Touchée par ce souvenir, Sarah retient ses larmes et poursuit : « C’était le tout premier veau que j’avais élevé et que je perdais. C’était juste avant mon examen. J’ai dû rentrer réviser sans même avoir le temps de faire mon deuil. »
Elle poursuit, visiblement affectée : « C’est une épreuve très dure, surtout après l’avoir élevée depuis son plus jeune âge. C’était un vrai choc, mais j’ai fait tout ce qui était en mon pouvoir. »
Catherine Roumanos. Photo Yasmine Sabih
Qualité du lait et bien-être des vaches
Sarah et Catherine reconnaissent que leur domaine est magnifique, mais exigeant. « Nous avons commencé sans savoir où cela nous mènerait, et nous avons grandi étape par étape en apprenant de nos erreurs. Il ne faut pas s’arrêter au premier obstacle ni écouter les stéréotypes qui prétendent que ce métier est réservé aux hommes », explique la jeune Sarah.
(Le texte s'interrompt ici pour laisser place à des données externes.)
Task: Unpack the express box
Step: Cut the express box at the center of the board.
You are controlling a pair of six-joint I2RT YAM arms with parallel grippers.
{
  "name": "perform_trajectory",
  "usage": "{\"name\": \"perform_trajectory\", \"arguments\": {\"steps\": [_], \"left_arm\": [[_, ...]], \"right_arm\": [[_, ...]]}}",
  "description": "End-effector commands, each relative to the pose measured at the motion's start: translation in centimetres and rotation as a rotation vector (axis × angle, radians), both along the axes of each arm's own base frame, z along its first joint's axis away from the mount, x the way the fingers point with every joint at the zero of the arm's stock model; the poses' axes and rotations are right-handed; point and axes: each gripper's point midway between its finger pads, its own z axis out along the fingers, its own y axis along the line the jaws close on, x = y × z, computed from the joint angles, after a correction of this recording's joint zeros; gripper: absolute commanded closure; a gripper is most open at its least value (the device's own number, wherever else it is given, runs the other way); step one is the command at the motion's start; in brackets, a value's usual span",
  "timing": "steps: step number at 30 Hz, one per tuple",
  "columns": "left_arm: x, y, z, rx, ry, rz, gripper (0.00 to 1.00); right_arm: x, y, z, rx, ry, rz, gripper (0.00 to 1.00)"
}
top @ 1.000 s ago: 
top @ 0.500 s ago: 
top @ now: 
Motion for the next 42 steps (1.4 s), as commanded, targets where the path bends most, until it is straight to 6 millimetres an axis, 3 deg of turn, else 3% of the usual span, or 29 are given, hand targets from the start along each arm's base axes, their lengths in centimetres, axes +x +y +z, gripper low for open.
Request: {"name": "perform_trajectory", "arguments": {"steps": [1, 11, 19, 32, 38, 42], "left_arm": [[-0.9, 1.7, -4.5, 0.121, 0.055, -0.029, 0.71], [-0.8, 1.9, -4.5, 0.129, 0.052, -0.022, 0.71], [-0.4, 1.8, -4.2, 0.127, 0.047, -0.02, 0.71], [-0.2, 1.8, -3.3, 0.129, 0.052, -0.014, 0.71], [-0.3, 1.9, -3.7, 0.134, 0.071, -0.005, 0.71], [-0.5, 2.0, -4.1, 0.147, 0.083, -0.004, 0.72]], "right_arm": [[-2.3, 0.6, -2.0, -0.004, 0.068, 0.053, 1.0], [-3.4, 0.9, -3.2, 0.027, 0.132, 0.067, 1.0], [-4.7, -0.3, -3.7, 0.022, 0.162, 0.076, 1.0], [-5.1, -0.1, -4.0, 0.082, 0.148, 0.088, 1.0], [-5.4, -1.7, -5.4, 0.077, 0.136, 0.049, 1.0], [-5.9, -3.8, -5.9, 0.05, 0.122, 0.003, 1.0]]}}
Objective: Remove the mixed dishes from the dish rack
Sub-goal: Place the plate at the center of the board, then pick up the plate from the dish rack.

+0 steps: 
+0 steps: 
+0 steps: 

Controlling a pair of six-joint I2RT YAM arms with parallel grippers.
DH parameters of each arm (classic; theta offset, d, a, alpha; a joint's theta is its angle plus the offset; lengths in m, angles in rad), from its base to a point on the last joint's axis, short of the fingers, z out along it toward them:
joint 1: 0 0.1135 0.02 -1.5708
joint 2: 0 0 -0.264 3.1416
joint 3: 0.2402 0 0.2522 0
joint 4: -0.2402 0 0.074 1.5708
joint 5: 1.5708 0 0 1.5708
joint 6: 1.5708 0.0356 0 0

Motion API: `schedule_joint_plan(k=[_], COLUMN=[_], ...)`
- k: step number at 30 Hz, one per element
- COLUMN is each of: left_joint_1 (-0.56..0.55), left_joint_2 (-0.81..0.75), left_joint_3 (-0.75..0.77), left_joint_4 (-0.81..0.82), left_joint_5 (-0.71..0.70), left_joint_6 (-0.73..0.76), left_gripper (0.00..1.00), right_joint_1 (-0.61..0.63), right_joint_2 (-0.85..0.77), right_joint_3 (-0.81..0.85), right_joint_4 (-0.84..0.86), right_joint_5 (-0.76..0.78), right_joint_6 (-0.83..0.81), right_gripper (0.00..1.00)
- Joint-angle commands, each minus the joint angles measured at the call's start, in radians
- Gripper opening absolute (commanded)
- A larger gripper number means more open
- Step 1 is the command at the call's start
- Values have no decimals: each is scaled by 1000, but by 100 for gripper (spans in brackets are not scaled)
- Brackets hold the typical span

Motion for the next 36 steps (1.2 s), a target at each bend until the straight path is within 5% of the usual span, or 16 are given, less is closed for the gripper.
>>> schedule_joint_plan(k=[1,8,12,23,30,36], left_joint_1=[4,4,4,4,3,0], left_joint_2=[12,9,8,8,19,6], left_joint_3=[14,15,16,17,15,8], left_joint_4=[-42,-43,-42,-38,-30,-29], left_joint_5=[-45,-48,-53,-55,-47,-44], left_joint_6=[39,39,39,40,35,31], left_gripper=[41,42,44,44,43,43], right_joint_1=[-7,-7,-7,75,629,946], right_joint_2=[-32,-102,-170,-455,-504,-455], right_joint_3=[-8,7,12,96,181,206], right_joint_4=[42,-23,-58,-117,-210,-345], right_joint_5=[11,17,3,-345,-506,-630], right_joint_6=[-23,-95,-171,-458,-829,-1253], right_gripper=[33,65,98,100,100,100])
Pour Catherine, c’était une vraie surprise de recevoir aussitôt un grand nombre de commandes : « Quand nous avons publié notre toute première vidéo sur les réseaux sociaux, nos emballages n’étaient même pas définitifs ! Nous avons reçu des commandes et nous avons ajusté les choses au fur et à mesure. »
Les deux sœurs conviennent que la perfection n’existe pas : « L’important est de se lancer », insistent-elles. Pour Sarah, le défi majeur demeure le maintien de la qualité du lait et du bien-être des vaches, tout en prévenant la propagation des maladies dans la ferme. Quant à Catherine, le défi pour elle est d’assurer une régularité parfaite du goût et de la qualité de chaque lot, sans utiliser de conservateurs.